▶ WHAT YOU NEED TO DO: Leaving all pictures out, output exactly and only the line containing "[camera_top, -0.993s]" and the lines that follow it to the end of the material below.

(Beginning of STORED DATA)

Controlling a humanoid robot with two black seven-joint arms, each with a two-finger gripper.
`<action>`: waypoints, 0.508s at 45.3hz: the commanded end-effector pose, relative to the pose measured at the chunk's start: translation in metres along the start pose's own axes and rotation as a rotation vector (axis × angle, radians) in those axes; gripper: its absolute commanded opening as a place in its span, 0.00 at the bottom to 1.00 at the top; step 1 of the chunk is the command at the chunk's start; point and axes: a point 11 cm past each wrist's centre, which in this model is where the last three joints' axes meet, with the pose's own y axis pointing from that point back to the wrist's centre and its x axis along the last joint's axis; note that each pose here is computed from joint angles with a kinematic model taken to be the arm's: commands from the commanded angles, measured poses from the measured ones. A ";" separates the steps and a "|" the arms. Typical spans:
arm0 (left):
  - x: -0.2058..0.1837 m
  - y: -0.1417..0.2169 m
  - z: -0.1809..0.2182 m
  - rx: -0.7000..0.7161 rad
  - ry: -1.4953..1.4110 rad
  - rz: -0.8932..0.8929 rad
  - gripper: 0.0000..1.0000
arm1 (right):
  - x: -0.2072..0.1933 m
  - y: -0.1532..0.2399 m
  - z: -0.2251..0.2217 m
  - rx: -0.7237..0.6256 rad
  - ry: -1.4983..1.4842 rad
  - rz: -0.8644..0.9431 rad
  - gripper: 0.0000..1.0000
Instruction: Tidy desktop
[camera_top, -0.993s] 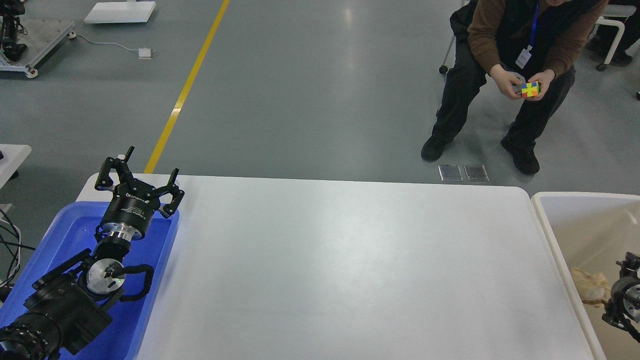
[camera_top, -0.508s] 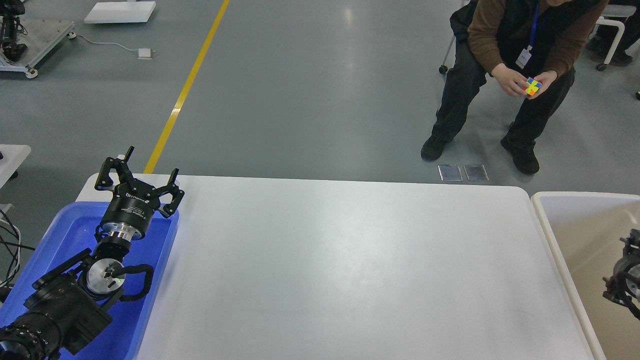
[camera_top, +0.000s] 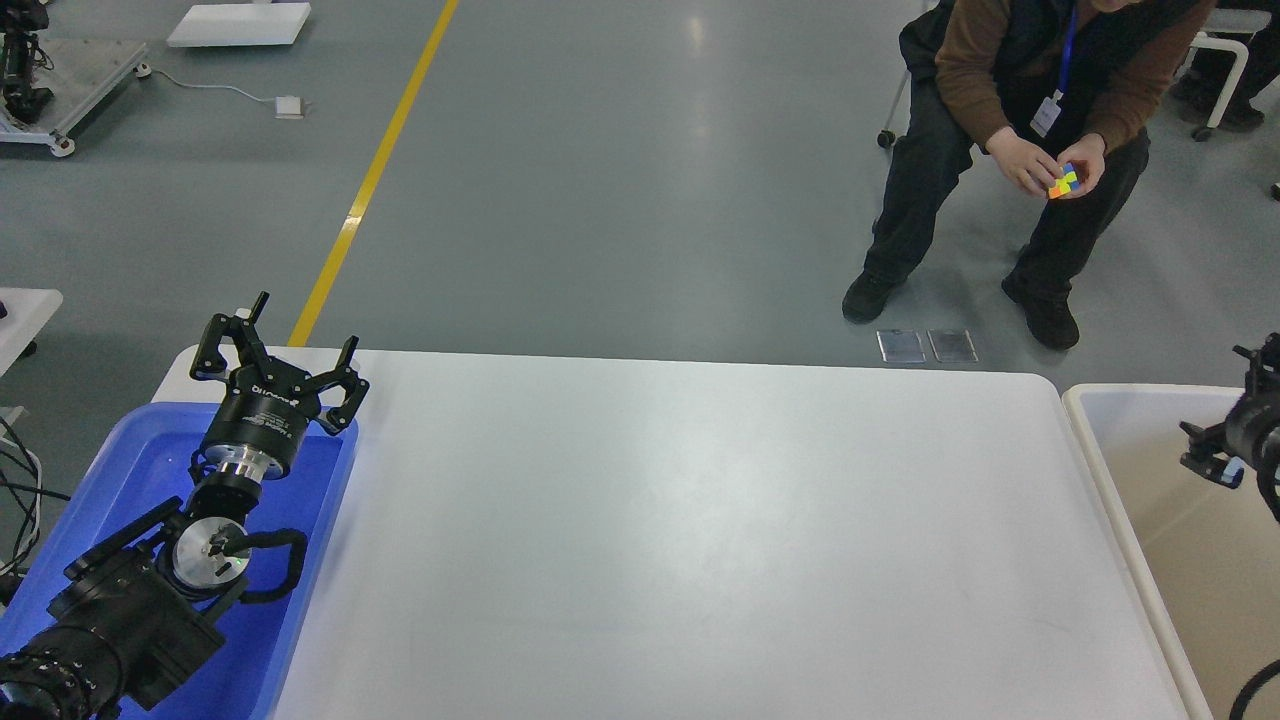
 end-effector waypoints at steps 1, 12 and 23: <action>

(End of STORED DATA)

▶ RESPONSE TO THE EXERCISE:
[camera_top, -0.993s] 
[camera_top, -0.508s] 
[camera_top, +0.000s] 
 end-effector waypoints at steps 1, 12 and 23: <action>

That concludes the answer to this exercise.